A two-terminal resonator model just looks like the spice model for a
crystal, but the motational capacitance is higher, the motational inductance
is lower, and (possibly) the motational resistance is higher as well (all a
consequence of the resonator's lower Q). I would expect the case
capacitance to be roughly the same (i.e. single-digit pF).
I've now emptied my brain on this subject, more astute folks than I will
have to give you typical values, or you will have to measure one yourself.
Measuring your own (or trying to pry the information out of the
manufacturer) is probably the best idea, since quartz is quartz but each
ceramic is going to be up to the whim of the manufacturer.

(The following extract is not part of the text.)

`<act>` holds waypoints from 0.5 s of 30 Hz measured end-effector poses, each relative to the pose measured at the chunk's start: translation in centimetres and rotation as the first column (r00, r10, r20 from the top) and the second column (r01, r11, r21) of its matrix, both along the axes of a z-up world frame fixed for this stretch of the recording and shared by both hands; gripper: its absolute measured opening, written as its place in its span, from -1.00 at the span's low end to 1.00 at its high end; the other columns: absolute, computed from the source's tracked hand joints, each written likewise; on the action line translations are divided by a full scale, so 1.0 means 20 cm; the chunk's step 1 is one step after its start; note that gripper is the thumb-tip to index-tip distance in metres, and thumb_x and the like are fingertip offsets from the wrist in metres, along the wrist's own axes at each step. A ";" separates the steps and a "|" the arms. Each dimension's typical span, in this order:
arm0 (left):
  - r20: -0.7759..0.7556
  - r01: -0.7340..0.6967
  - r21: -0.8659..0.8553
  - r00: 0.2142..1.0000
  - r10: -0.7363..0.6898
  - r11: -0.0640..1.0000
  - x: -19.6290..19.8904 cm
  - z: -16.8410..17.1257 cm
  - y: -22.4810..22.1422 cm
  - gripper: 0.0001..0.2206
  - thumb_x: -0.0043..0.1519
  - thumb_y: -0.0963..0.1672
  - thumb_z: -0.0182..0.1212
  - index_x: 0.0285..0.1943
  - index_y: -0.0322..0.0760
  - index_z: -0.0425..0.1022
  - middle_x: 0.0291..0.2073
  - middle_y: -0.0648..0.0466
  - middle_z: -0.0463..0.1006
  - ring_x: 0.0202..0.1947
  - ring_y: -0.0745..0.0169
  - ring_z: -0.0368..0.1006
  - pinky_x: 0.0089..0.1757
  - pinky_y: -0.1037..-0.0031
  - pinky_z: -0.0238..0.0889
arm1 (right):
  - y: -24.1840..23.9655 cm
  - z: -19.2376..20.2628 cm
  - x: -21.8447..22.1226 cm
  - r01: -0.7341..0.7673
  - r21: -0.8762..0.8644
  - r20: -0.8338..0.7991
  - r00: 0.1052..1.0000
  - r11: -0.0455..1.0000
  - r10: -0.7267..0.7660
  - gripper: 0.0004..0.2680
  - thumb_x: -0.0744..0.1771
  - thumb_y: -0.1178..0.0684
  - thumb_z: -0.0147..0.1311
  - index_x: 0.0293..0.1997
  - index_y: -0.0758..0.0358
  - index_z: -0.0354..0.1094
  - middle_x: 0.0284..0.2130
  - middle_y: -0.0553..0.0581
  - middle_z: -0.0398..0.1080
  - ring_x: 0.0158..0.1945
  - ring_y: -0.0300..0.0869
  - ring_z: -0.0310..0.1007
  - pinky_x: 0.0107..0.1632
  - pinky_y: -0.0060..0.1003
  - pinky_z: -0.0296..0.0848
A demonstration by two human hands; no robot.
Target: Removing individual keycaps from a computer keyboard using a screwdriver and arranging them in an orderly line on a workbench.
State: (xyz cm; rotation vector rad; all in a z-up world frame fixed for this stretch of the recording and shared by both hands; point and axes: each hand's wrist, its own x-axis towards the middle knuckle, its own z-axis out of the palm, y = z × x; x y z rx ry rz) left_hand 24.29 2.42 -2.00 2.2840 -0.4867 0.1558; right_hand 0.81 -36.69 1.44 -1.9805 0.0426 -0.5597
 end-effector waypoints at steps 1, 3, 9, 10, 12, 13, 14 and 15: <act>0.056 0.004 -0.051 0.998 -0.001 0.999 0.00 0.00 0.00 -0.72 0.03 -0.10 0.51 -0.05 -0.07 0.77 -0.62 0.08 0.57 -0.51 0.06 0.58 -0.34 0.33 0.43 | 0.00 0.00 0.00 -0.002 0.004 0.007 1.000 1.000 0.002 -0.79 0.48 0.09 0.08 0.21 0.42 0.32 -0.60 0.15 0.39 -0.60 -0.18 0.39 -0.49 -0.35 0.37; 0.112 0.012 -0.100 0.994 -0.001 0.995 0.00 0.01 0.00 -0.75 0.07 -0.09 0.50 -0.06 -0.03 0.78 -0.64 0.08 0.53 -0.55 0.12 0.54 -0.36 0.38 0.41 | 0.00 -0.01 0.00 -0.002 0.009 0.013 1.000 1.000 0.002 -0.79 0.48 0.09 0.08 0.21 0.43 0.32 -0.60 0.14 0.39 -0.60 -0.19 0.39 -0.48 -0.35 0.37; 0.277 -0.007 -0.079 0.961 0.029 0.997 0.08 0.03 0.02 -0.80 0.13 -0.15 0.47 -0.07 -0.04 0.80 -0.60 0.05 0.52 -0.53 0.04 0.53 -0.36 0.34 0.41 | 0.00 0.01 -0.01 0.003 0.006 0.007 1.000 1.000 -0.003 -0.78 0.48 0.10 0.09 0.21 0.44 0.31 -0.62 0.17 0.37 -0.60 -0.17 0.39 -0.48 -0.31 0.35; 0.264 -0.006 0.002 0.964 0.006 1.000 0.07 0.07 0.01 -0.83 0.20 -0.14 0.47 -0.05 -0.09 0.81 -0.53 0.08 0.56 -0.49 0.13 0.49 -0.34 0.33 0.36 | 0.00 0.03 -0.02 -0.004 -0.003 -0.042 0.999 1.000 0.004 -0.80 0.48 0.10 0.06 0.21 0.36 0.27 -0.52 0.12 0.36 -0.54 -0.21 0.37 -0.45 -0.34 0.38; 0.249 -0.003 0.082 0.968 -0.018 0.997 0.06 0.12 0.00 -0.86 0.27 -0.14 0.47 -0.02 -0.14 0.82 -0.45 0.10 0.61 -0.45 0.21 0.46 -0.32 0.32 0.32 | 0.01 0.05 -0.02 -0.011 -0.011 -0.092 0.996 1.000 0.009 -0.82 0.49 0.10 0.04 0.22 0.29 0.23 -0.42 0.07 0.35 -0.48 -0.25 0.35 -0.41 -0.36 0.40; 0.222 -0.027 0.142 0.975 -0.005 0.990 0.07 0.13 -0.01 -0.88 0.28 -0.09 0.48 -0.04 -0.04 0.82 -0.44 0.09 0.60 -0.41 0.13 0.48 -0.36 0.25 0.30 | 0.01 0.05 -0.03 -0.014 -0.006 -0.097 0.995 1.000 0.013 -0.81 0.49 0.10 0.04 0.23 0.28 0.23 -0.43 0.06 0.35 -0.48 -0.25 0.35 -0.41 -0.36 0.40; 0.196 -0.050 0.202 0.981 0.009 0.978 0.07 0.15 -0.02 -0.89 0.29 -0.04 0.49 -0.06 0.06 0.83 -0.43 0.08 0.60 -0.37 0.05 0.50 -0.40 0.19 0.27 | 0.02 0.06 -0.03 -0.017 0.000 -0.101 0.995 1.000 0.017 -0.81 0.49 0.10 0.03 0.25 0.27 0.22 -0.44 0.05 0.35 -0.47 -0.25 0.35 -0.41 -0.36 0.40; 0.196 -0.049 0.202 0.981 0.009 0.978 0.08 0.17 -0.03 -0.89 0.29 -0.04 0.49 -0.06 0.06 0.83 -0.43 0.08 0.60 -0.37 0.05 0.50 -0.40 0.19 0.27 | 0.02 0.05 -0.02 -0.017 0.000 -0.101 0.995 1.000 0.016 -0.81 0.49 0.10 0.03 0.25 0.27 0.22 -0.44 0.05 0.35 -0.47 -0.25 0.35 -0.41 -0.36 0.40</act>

A crystal model looks like:
----------
| |
--- Cm |
--- |
| |
) Lm |
) ---
) --- Cc
| |
\ |
/ Rm |
\ |
/ |
| |
---------
where Cm = motational capacitance, ~ femto (or atto) farads, Lm = motational
inductance ~ henrys, Rm = motational resistance, 10s of ohms, Cc = case
capacitance, 5 - 10pF for "normal" crystals; I don't know about the itty
bitty surface-mount ones.
You can measure Cc directly with a capacitance meter assuming that you're
well away from the resonance frequency. You measure Rm by finding the
effective series resistance at resonance, you deduce Cm and Lm from the
resonance frequency and the Q of the resonator.